I'm building a json query to pass to a mongodb database in R.
In one scenario, I have a vector of dates and I want to query the database to return all records which have a date in the relevant field that matches a date in my vector of dates.
The second scenario is the same as the first, but this time I have a vector of character strings (IDs) and need to return all the records with matching IDs.
I understood the correct way to do this in a json query is to use the $in operator, and then put my vector in an array.
However, when I pass the query to my mongodb database, the exportLogId returns NULL. I'm quite sure that the problem is something to do with how I am representing the $in operator in the final query, since I have very similarly structured queries without the $in operator and they are all working. If I look for just one of my target dates or character strings, I get the desired result.
I followed the mongodb manual here to construct my query, and the only issue I can see is that the $in operator in the output of jsonlite::toJSON() is enclosed in double quotes; whereas I think it might need to be in single quotes (or no quotes at all, but I don't know how to write the syntax for that).
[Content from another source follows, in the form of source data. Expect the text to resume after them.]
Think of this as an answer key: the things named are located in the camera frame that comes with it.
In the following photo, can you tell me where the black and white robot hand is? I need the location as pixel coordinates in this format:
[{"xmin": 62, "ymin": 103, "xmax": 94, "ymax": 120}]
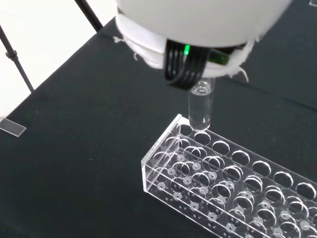
[{"xmin": 115, "ymin": 0, "xmax": 293, "ymax": 90}]

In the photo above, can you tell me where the clear acrylic test tube rack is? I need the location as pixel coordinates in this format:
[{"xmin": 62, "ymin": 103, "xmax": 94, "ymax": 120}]
[{"xmin": 141, "ymin": 113, "xmax": 317, "ymax": 238}]

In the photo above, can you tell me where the black tripod leg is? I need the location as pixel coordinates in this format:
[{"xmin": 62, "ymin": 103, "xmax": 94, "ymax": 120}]
[
  {"xmin": 74, "ymin": 0, "xmax": 104, "ymax": 32},
  {"xmin": 0, "ymin": 24, "xmax": 35, "ymax": 93}
]

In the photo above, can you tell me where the black bench cloth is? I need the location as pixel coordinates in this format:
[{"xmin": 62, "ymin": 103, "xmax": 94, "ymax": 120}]
[{"xmin": 0, "ymin": 0, "xmax": 317, "ymax": 238}]

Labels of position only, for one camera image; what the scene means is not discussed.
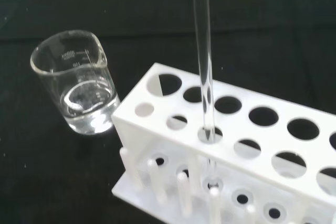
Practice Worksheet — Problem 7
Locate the white test tube rack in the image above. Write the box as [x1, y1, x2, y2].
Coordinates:
[110, 62, 336, 224]

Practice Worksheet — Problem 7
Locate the small clear glass beaker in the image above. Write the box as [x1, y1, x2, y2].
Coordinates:
[29, 30, 121, 136]

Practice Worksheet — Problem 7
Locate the black bench cloth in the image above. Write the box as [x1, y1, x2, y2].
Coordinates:
[0, 0, 336, 224]

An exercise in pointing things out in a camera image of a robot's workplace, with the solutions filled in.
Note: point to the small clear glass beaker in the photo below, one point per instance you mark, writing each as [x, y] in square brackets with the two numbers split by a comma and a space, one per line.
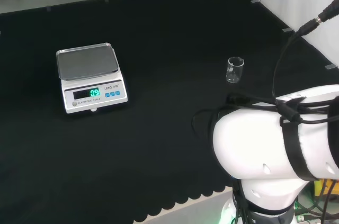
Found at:
[234, 71]

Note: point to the black bench cloth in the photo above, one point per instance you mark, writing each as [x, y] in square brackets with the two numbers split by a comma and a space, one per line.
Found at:
[159, 62]

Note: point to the white electronic balance steel pan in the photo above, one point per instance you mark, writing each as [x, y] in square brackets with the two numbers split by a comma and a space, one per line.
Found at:
[90, 86]

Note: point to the yellow stop button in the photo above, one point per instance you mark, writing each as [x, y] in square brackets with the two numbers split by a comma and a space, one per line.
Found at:
[321, 187]

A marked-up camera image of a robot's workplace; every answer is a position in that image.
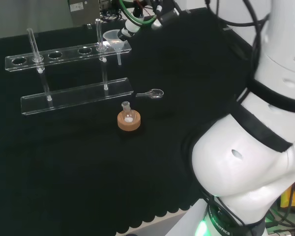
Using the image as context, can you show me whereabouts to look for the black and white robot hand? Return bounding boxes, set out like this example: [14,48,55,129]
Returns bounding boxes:
[119,0,181,41]

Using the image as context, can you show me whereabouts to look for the clear plastic funnel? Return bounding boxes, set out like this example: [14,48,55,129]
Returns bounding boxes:
[102,29,125,66]

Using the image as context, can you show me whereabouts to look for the clear acrylic funnel stand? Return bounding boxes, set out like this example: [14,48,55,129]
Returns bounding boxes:
[4,18,135,116]

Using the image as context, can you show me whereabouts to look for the grey metal box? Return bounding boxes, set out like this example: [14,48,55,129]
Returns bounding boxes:
[67,0,102,27]

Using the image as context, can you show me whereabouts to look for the small round-bottom glass flask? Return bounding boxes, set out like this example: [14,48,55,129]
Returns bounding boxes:
[121,101,136,123]

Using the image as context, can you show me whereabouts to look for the black bench cloth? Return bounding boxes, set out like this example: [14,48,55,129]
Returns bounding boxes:
[0,8,259,236]

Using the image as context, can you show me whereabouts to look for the green cable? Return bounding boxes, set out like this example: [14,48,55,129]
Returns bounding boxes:
[118,0,161,27]

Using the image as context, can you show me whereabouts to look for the black cable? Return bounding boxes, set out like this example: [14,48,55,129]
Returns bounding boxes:
[242,0,271,79]
[205,0,271,28]

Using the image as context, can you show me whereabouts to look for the cork ring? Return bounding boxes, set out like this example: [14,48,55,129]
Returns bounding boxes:
[117,111,141,132]
I'm creating my query in two steps:
- Create the query as a series of nested lists
- Convert the list object to json with
jsonlite::toJSON()
Here is my code:
# Load libraries:
library(jsonlite)
# Create list of example dates to query in mongodb format:
sampledates <- c("2022-08-11T00:00:00.000Z",
"2022-08-15T00:00:00.000Z",
"2022-08-16T00:00:00.000Z",
"2022-08-17T00:00:00.000Z",
"2022-08-19T00:00:00.000Z")
# Create query as a list object:
query_list_l <- list(filter =
# Add where clause:
list(where =
# Filter results by list of sample dates:
list(dateSampleTaken = list('$in' = sampledates),
# Define format of column names and values:
useDbColumns = "true",
dontTranslateValues = "true",
jsonReplaceUndefinedWithNull = "true"),
# Define columns to return:
fields = c("id",
"updatedAt",
"person.visualId",
"labName",
"sampleIdentifier",
"dateSampleTaken",
"sequence.hasSequence")))
# Convert list object to JSON:
query_json = jsonlite::toJSON(x = query_list_l,
pretty = TRUE,
auto_unbox = TRUE)
The JSON query now looks like this:
> query_json
{
"filter": {
"where": {
"dateSampleTaken": {
"$in": ["2022-08-11T00:00:00.000Z", "2022-08-15T00:00:00.000Z", "2022-08-16T00:00:00.000Z", "2022-08-17T00:00:00.000Z", "2022-08-19T00:00:00.000Z"]
},
"useDbColumns": "true",
"dontTranslateValues": "true",
"jsonReplaceUndefinedWithNull": "true"
},
"fields": ["id", "updatedAt", "person.visualId", "labName", "sampleIdentifier", "dateSampleTaken", "sequence.hasSequence"]
}
}
As you can see, $in is now enclosed in double quotes, even though I put it in single quotes when I created the query as a list object. I have tried replacing with sprintf() but that just adds a lot of backslashes to my query. I also tried:
query_fixed <- gsub(pattern = "\\"\\$\\in\\"",
replacement = "\\'$in\\'",
x = query_json)
... but this fails with an error.
I would be very grateful to know if:
- The syntax problem that is preventing
$infrom working is actually the double quotes? - If double quotes is the problem, how do I replace them with single quotes without messing up the JSON format?
UPDATE:
The issue seems to occur when R is passing the query to the database, but I still can't work out exactly why.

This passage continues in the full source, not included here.